How to complete this task: Your answer should hold every line of the records below that contains the string "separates".

Provided data:
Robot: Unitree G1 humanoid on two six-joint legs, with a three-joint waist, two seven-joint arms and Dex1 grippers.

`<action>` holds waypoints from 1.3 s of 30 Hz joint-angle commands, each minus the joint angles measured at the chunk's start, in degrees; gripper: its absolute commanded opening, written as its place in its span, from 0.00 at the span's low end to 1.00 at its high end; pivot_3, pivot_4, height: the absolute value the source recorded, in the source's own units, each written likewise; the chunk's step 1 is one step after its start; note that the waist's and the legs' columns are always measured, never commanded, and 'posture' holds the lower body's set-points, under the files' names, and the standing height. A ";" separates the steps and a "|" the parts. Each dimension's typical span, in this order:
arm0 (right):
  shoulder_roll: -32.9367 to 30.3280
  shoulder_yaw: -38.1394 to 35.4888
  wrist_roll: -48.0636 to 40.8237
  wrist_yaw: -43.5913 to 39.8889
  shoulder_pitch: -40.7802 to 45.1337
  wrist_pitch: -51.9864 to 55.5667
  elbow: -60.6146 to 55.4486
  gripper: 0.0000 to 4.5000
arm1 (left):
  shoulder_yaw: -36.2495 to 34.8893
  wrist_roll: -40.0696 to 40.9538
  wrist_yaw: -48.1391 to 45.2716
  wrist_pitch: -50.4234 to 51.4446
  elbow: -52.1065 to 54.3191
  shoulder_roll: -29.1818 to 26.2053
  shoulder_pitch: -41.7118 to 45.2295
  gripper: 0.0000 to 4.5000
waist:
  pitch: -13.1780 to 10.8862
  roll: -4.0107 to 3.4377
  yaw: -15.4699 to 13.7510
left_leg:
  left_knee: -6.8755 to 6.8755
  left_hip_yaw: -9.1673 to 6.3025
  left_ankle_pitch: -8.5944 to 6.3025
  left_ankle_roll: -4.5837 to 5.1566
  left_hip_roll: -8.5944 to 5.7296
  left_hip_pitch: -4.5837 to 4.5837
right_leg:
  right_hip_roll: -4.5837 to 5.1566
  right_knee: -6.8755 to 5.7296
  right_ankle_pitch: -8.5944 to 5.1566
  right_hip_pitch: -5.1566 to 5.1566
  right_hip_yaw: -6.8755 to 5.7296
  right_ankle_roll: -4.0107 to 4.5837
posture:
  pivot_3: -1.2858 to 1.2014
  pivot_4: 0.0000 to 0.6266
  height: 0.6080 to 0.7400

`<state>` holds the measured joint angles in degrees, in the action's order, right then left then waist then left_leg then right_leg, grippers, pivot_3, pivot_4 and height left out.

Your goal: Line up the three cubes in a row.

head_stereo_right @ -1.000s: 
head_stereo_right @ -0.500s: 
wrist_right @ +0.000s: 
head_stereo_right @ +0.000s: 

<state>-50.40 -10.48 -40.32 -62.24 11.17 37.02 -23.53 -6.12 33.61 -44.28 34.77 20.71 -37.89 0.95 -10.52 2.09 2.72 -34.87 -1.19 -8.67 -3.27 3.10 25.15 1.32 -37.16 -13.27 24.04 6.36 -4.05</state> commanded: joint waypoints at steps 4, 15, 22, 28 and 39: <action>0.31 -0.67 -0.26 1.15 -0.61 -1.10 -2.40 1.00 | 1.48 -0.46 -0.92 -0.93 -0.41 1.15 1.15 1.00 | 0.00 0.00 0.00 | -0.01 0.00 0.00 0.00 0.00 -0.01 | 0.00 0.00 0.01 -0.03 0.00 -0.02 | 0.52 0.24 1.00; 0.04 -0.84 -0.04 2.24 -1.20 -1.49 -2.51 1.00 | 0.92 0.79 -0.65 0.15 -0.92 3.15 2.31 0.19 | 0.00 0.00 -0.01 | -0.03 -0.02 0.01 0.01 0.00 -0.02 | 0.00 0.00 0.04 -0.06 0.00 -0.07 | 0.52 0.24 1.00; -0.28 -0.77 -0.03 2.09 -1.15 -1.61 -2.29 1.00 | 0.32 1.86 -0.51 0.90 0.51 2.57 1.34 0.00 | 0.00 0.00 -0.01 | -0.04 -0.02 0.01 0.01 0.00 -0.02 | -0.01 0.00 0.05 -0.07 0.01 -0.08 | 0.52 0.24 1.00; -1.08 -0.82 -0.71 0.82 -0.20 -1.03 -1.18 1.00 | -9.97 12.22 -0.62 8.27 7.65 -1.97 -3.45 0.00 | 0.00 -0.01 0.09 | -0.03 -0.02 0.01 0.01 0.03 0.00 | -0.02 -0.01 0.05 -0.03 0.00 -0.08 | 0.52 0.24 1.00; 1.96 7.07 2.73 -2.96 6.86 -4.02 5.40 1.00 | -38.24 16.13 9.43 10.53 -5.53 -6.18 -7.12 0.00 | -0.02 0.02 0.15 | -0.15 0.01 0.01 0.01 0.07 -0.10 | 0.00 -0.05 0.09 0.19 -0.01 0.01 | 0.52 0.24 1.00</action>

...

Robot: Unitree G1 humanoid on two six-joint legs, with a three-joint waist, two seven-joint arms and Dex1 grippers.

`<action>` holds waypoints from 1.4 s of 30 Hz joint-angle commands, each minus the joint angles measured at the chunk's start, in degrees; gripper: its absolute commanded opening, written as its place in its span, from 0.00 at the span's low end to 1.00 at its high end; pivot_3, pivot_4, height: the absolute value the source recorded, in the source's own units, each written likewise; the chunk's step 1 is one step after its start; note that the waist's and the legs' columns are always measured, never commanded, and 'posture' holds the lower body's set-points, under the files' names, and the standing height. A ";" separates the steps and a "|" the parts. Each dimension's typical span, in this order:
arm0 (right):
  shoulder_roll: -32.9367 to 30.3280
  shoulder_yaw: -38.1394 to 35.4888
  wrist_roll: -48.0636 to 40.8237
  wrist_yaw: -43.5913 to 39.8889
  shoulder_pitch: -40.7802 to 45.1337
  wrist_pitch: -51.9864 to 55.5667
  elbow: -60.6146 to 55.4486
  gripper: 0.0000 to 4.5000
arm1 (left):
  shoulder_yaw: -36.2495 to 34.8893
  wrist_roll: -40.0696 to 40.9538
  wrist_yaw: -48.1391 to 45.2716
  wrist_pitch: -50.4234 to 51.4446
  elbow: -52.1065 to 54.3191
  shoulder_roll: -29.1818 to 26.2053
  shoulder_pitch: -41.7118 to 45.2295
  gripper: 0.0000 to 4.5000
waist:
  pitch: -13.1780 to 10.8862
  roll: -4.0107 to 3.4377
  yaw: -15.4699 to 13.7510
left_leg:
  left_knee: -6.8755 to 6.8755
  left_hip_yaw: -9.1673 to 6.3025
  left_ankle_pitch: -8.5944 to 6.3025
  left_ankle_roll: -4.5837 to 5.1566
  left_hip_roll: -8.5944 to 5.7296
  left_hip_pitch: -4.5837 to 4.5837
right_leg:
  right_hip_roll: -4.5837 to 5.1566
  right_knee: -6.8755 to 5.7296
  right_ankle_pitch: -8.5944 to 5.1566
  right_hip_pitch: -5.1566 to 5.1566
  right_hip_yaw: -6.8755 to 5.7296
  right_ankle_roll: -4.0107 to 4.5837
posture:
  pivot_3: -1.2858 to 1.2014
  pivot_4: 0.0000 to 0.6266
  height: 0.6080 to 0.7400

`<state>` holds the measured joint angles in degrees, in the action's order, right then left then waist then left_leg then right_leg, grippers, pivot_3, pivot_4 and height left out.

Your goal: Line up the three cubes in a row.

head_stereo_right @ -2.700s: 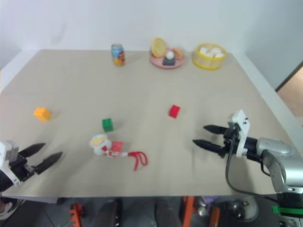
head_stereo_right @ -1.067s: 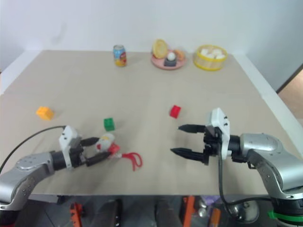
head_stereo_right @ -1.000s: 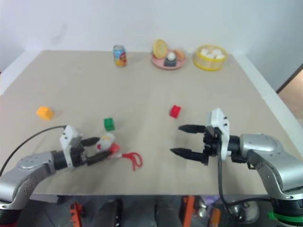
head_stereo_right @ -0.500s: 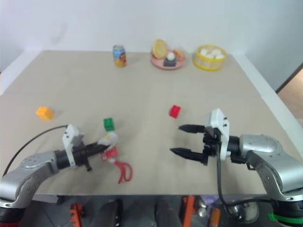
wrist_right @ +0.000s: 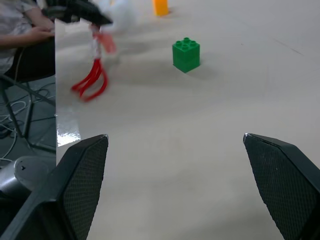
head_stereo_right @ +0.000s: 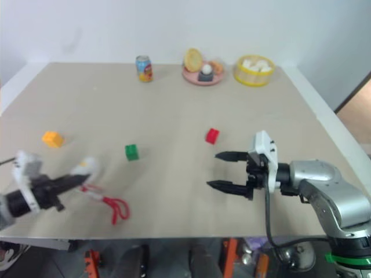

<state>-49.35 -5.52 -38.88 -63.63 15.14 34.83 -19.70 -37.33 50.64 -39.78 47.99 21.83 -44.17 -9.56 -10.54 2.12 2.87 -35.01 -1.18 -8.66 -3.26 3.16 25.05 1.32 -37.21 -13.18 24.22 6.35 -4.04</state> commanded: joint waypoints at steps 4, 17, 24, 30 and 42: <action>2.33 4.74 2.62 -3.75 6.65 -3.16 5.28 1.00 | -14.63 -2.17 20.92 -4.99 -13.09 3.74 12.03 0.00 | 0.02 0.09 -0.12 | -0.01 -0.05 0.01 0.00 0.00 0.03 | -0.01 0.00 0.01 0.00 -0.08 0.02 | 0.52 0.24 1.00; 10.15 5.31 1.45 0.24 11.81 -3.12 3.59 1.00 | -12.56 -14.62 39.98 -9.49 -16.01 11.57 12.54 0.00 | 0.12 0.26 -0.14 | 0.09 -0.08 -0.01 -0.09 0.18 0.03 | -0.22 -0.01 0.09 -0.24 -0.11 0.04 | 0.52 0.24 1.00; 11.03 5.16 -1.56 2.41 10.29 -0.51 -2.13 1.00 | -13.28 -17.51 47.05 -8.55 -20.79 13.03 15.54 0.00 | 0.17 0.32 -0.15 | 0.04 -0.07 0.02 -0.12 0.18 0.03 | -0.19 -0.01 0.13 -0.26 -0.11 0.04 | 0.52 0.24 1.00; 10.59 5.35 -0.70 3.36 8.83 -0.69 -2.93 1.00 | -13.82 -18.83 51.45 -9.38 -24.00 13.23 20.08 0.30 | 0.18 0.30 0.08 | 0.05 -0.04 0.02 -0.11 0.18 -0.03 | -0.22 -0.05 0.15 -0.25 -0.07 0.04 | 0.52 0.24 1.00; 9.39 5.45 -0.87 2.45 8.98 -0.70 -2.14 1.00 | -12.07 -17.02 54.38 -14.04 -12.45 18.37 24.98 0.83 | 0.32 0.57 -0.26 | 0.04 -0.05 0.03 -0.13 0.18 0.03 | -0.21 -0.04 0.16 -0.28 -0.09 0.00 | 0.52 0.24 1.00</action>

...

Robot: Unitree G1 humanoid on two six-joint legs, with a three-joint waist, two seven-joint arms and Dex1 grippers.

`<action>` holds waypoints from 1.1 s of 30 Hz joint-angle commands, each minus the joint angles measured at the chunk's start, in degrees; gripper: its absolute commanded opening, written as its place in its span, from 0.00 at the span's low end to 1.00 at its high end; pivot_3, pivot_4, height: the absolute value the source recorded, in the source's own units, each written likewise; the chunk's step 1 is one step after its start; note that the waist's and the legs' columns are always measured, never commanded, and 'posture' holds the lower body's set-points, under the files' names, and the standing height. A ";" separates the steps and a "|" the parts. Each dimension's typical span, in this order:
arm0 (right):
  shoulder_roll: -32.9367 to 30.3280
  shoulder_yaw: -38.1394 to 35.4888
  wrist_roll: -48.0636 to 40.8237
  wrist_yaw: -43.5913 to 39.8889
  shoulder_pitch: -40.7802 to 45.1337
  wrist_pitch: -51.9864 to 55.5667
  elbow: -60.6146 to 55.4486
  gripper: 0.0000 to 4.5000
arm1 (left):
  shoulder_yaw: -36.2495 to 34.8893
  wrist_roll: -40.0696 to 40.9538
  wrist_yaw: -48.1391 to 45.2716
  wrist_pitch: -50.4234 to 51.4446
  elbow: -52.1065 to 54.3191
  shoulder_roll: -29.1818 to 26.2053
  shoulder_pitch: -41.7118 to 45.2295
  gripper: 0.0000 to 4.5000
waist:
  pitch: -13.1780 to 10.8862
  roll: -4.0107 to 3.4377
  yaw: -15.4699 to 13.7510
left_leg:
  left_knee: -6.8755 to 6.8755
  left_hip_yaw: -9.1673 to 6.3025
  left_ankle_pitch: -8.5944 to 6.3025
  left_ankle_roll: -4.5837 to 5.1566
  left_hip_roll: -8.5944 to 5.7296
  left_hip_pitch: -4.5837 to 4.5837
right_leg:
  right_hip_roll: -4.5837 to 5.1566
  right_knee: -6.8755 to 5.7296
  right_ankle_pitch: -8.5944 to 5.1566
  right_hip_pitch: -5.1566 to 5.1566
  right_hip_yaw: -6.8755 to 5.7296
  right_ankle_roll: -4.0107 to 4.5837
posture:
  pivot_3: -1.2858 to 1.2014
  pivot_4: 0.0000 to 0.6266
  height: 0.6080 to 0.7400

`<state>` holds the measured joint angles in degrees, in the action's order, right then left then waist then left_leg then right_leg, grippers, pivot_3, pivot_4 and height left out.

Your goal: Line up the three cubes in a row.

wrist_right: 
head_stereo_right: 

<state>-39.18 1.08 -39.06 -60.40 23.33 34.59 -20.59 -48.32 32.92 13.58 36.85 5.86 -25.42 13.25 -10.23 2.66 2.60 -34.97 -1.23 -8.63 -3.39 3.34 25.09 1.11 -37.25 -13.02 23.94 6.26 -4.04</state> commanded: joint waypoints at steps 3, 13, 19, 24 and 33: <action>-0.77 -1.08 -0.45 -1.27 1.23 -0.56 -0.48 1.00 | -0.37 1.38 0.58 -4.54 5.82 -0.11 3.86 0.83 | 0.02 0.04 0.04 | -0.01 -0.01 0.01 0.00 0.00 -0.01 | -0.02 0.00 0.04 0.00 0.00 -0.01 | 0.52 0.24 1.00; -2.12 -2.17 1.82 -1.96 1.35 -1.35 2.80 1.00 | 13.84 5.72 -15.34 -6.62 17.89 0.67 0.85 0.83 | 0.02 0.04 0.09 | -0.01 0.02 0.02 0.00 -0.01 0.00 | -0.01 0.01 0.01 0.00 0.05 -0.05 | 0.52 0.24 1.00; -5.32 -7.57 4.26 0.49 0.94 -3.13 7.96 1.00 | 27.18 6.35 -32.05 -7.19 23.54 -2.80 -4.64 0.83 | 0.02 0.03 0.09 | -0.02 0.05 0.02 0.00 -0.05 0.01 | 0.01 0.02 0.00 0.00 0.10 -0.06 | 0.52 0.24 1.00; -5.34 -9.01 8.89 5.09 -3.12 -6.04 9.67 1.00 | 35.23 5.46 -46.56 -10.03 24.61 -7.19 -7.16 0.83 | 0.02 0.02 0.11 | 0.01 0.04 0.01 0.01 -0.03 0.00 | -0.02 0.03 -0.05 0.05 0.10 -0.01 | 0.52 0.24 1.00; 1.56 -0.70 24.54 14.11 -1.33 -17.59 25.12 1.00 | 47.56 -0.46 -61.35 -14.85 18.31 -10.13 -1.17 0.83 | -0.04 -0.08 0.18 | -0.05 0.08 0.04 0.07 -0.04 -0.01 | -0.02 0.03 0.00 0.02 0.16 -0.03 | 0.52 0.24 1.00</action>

Final answer:
`<action>` holds waypoints from 1.3 s of 30 Hz joint-angle commands, each minus the joint angles measured at the chunk's start, in degrees; gripper: its absolute commanded opening, written as its place in its span, from 0.00 at the span's low end to 1.00 at its high end; pivot_3, pivot_4, height: the absolute value the source recorded, in the source's own units, each written likewise; the chunk's step 1 is one step after its start; note that the waist's and the legs' columns are always measured, never commanded, and 'posture' holds the lower body's set-points, under the files' names, and the standing height. A ";" separates the steps and a "|" the parts. Each dimension's typical span, in this order:
`<action>` holds waypoints from 1.4 s of 30 Hz joint-angle commands, each minus the joint angles measured at the chunk's start, in degrees; gripper: its absolute commanded opening, written as its place in its span, from 0.00 at the span's low end to 1.00 at its high end; pivot_3, pivot_4, height: the absolute value the source recorded, in the source's own units, each written likewise; the chunk's step 1 is one step after its start; note that the waist's and the legs' columns are always measured, never commanded, and 'posture' holds the lower body's set-points, under the files' names, and the standing height. A ";" separates the steps and a "|" the parts. Each dimension's typical span, in this order:
`<action>` holds waypoints from 1.1 s of 30 Hz joint-angle commands, each minus the joint angles measured at the chunk's start, in degrees; gripper: its absolute commanded opening, written as its place in its span, from 0.00 at the span's low end to 1.00 at its high end; pivot_3, pivot_4, height: the absolute value the source recorded, in the source's own units, each written likewise; the chunk's step 1 is one step after its start; note that the waist's and the legs' columns are always measured, never commanded, and 'posture' holds the lower body's set-points, under the files' names, and the standing height. A ";" separates the steps and a "|" the parts. Each dimension's typical span, in this order:

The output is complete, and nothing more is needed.